Nike Adventure Club, as it’s called, will feature three tiers of subscription plans—$20, $30 or $50 a month—and will include shoes sized 4C to 7Y (roughly for kids ages 2 to 10), the company said.

The club will effectively give subscribers a new pair of Nike or Converse sneakers that cost about $50 or more once a month, once every two months or once every three months, the company said.

It will allow kids to try new sneaker silhouettes and take advantage of larger shoe sizes as their feet grow—something doctors say is important since too many kids damage their feet due to undersized shoes.

“Kids’ feet are continually growing, and many kids can’t articulate what they want, even after shoebox after shoebox comes out of the backroom,” Nike said. “The foot size issue isn’t helped by the fact that 60 percent of people, kids included, are walking around in the wrong-sized shoe at any given time.”

Nike Adventure Club targets the parents as much as, or more than, the kids, since parents can now buy their children sneakers without traipsing to the mall or hunting for bargains online.

“In providing footwear, we’re always trying to answer, ‘What do kids want?’” said Dominique Shortell, director of product experience and retention for Nike Adventure Club. “But an equally important question is, ‘What kind of experience are we providing for their parents?’ We want to make shopping for footwear as convenient as possible for them.”

As SGB outlined when the company unveiled the program Monday morning, here’s how Nike Adventure Club works:

  • Nike Adventure Club serves kids through sizes 4C to 7Y (roughly age 2 to 10.)
  • Subscribers can choose from three tiers of subscription services, ranging from four pairs a year to 12 pairs a year. And they can choose to upgrade, downgrade or pause the subscription at any time.
  • Members choose from more than 100 different sneaker styles, ranging across the spectrum of performance and sportswear.
  • For any kid (or parent) who likes the shoe, they can keep the pair. To replace it, they just send it back and Adventure Club will send the next pair of the subscriber’s choosing. Nike Adventure Club will either donate or recycle the returned sneaker.

Nike’s kids business has been booming of late, with 11 percent growth on a constant currency basis. The fact that Nike launched the program in the midst of the lucrative back-to-school period could see that low-double-digit figure rise.

“Nike is paying attention to kids shoes where some other brands are not as focused there,” Matt Powell of The NPD Group told CNBC. “Their sheer size allows them to have the resources to spend on kids shoes. … It’s challenging for smaller brands to really play there. … In many cases, you are developing a totally different shoe [for kids].”

With Nike Adventure Club, the company hopes to further leverage that growth while also delivering customers more of an “experience” than merely a “product,” the company noted.

“We see Nike Adventure Club sits as having a unique place within Nike, and not just for it being the first sneaker club for kids,” said Dave Cobban, VP of Nike Adventure Club. “It provides a wide range of options for kids, while at the same time, it removes a friction point for parents who are shopping on their behalf.”

Reaction to the announcement was muted on Wall Street.
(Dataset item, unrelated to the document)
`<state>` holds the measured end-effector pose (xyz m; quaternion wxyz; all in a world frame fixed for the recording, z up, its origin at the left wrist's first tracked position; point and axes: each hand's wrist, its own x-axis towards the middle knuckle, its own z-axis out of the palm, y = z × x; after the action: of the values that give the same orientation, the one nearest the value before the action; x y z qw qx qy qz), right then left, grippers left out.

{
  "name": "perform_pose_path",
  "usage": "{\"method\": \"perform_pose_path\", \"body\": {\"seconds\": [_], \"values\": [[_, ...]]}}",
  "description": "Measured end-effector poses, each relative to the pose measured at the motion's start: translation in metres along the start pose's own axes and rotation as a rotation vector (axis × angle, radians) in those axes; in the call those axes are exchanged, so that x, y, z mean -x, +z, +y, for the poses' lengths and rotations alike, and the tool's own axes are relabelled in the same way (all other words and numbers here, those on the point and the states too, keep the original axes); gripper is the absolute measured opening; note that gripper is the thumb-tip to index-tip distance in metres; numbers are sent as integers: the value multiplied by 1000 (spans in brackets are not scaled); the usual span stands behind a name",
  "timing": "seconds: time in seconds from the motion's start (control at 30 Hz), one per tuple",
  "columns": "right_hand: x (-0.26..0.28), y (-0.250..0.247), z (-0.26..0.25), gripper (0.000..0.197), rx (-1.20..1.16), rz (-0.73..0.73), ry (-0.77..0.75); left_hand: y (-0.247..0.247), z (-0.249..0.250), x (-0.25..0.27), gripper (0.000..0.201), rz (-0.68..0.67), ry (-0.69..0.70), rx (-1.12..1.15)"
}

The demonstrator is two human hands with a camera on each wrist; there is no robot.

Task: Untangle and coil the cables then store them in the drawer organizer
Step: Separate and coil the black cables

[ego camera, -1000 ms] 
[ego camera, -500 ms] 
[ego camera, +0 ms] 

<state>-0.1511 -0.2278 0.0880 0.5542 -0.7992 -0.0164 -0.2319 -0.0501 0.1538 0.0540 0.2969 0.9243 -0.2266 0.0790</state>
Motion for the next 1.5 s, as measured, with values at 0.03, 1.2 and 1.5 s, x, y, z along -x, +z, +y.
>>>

Shares of Nike fell slightly on Monday, down 33 cents, or 0.4 percent, to $81.65.

But the program could build some brand loyalty among kids, analysts concluded. The brand remains a leader with teens even though competitors are closing the gap, according to the most recent Piper Jaffray Teen Survey.

In footwear, Nike controlled a commanding 41 percent mindshare, though down from 46 percent in the same period a year ago, the report said. Nike’s loss came at the expense of gains from Vans.

In addition to shoes, Nike Adventure Club, which began fulfilling its first subscriptions Monday, August 12, comes with exclusive adventure guides, filled with outdoor games and activities that parents can do with their kids. The guides are a collaborative partnership between Nike and KaBoom, a national nonprofit focused on encouraging kids to lead active, healthy lifestyles.

The subscription service isn’t the only move Nike has made this month to boost its top line. The company last week announced it had acquired Celect, a retail predictive analytics and demand sensing firm based in Boston, MA. Financial terms of the deal weren’t disclosed.

Celect is Nike’s latest acquisition fueling its Consumer Direct Offense strategy, a huge pillar of the company’s plan to continue taking share and growing revenue.

“With the acquisition of Celect, Nike greatly accelerates our digital advantage by adding a platform developed by world-class data scientists.” said Eric Sprunk, Nike’s COO. “As demand for our product grows, we must be insight-driven, data-optimized and hyper-focused on consumer behavior. This is how we serve consumers more personally at scale.”

Analysts were upbeat on the deal. Jim Duffy of Stifel wrote in a note to investors: “The acquisition underscores Nike’s prioritization of digital investments, and should further distinguish itself as a leader in data-enabled retail and e-commerce. We admire Nike’s forward-thinking approach to data analytics and expect the integration of IP and competencies into Nike’s analytics group will help improve demand forecasting, inventory, allocation, revenue and margin.

“With a return to growth in North America and our view of the athletic category as having long-duration global secular and structural tailwinds, we see Nike as uniquely positioned to execute to a more direct model. We expect this translates to growth, margin improvement and strengthening ROIC longer-term.”

Photo courtesy Nike Inc.


Eric Smith is Senior Business Editor at SGB Media. Reach him at or 303-578-7008. Follow on Twitter or connect on LinkedIn.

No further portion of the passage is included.